The problem you're going to run into is that your host system's
headers are leaking into a target test. Now you have a testcase that
could pass on one machine, but fail on another (even if they're both
linux machines). The buildbots are very good at noticing this kind of
thing because they all run on different host platforms.
If you look through Clang's codegen tests, you'll find that none of
them include anything from the host system... that is not an accident.
It was done very purposefully: all of the codegen tests should behave
precisely the same, no matter what the host platform is, and no matter
what versions of libc/libm/c++ standard library/etc are installed.
There are solutions to the specific questions you're asking (about how
to prevent a testcase from running on a specific platform), but I'm
avoiding telling you them because I think they're solving the wrong
problem (specifically, this is a case of an XY problem:
http://http://xyproblem.info/).
************* The purpose of my test is to check whether the clang
generates the new intrinsic for STL containers such as vector.

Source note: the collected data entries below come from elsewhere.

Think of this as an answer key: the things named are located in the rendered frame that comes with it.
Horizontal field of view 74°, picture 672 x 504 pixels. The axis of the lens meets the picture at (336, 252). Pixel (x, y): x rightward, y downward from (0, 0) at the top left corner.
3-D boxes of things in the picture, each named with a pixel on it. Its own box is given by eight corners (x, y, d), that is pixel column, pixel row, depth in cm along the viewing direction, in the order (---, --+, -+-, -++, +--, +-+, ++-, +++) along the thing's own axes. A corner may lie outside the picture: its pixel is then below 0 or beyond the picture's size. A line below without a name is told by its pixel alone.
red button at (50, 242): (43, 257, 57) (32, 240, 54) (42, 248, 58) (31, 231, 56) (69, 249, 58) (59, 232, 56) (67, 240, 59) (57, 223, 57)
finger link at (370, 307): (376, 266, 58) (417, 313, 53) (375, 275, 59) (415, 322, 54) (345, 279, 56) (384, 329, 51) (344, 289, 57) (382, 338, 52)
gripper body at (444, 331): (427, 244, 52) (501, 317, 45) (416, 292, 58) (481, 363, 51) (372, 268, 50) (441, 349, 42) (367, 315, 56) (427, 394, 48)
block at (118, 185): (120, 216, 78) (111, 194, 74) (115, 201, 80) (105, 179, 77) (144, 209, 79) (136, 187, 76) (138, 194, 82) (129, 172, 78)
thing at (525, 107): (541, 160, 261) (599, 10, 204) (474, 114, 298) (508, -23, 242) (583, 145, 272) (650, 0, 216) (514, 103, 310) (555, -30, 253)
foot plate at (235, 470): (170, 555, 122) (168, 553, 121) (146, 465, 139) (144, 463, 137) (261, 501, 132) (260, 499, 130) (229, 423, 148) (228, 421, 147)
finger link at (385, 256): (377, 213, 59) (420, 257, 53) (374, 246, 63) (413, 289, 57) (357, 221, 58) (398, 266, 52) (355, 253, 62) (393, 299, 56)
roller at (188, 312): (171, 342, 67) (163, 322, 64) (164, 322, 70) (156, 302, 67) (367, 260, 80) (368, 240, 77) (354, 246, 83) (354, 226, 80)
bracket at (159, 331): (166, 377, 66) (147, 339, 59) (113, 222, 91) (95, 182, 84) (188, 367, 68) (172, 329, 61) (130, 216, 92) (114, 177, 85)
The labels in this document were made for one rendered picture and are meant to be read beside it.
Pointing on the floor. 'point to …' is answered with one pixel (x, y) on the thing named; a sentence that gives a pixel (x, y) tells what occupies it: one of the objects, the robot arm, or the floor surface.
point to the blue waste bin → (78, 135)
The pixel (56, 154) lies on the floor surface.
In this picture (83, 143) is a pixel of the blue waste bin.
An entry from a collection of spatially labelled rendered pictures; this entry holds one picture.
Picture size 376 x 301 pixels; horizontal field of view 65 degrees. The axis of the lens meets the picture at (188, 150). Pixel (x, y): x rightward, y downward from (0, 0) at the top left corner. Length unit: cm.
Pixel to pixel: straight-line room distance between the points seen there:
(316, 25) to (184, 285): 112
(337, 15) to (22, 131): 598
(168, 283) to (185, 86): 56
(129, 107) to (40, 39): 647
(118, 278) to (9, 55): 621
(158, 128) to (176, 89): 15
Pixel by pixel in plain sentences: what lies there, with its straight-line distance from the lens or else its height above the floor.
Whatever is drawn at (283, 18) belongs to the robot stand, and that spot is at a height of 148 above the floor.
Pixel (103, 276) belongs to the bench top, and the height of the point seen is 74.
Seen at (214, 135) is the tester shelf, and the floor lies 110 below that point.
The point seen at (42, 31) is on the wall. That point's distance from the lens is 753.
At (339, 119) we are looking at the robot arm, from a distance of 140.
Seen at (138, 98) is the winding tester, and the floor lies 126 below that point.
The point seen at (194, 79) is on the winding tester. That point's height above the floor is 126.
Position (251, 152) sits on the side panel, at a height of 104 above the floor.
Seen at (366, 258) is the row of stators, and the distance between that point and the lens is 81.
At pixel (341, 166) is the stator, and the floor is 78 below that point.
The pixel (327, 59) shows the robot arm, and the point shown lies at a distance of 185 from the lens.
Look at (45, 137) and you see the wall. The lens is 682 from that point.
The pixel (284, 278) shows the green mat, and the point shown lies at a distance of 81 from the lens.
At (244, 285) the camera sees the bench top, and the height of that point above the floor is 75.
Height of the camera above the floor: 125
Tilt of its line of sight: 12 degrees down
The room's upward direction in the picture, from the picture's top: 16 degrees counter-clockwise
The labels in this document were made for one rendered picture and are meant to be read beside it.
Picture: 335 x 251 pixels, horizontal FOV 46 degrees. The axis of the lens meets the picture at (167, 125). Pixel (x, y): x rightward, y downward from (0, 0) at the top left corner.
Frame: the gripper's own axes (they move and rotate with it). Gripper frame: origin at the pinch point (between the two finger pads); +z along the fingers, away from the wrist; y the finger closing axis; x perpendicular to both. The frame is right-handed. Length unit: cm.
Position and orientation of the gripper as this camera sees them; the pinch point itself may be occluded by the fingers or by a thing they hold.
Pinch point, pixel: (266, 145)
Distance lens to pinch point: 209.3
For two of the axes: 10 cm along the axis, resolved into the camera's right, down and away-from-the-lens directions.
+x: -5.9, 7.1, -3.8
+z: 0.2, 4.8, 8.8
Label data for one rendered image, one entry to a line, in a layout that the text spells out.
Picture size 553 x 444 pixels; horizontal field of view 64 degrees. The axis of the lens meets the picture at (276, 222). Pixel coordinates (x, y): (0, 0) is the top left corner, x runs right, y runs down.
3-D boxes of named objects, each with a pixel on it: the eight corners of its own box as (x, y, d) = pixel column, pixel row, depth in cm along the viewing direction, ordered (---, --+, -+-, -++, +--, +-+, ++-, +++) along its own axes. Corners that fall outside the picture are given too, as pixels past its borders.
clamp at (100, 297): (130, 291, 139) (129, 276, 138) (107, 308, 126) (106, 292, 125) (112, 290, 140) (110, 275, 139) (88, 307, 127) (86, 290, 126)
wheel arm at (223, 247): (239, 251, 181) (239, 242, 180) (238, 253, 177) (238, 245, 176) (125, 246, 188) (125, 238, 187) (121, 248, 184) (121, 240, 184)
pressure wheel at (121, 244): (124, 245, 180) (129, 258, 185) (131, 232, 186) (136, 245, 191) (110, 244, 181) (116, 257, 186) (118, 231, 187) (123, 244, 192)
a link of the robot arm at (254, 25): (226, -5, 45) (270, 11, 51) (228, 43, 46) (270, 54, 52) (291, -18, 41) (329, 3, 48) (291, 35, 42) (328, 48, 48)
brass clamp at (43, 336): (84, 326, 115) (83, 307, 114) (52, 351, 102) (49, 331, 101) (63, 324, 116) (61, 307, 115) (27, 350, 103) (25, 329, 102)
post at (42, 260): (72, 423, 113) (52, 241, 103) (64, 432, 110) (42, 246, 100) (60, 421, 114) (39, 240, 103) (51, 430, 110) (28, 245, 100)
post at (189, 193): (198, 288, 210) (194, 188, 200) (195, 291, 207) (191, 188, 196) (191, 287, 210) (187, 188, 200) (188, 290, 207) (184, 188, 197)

Here is the LLVM IR of the vector constructor under Linux and windows.
We can see that the LLVM IR are different. In order to instrument the
new Intrinsic correctly, the clang has to call the utility
getTarget().getTriple().isKnownWindowsMSVCEnvironment() to understand
the OS and perform different action.
This ^ depends entirely on the '-target' triple, and not at all on the host.
For the STL iterator, it is more complicated. Under Linux it is in
gnucxx namespace and under Windows it is in std namespace.
Let's assume I create a file with minimal version of std::vector. Now
the question which version (windows/linux) should I include. One of
them will definitely fail if the script is blindly executed under
Linux and Windows.
Which one you use should depend only on the _target_ triple, and not at all on the _host_.
If you want to stick them in the same file, the preprocessor can be a good way to do that:
// RUN: %clangxx -target i686-pc-linux-gnu ... -DLINUX_32 | FileCheck %s // RUN: %clangxx -target x86_64-pc-mingw32 ... -DWIN_32 | FileCheck %s
#if defined(LINUX_32)
// linux-specific version of the stuff you want to test #elif defined(WIN_32)
// windows-specific version of the stuff you want to test #endif
That is very good suggestions. At least it works for my case.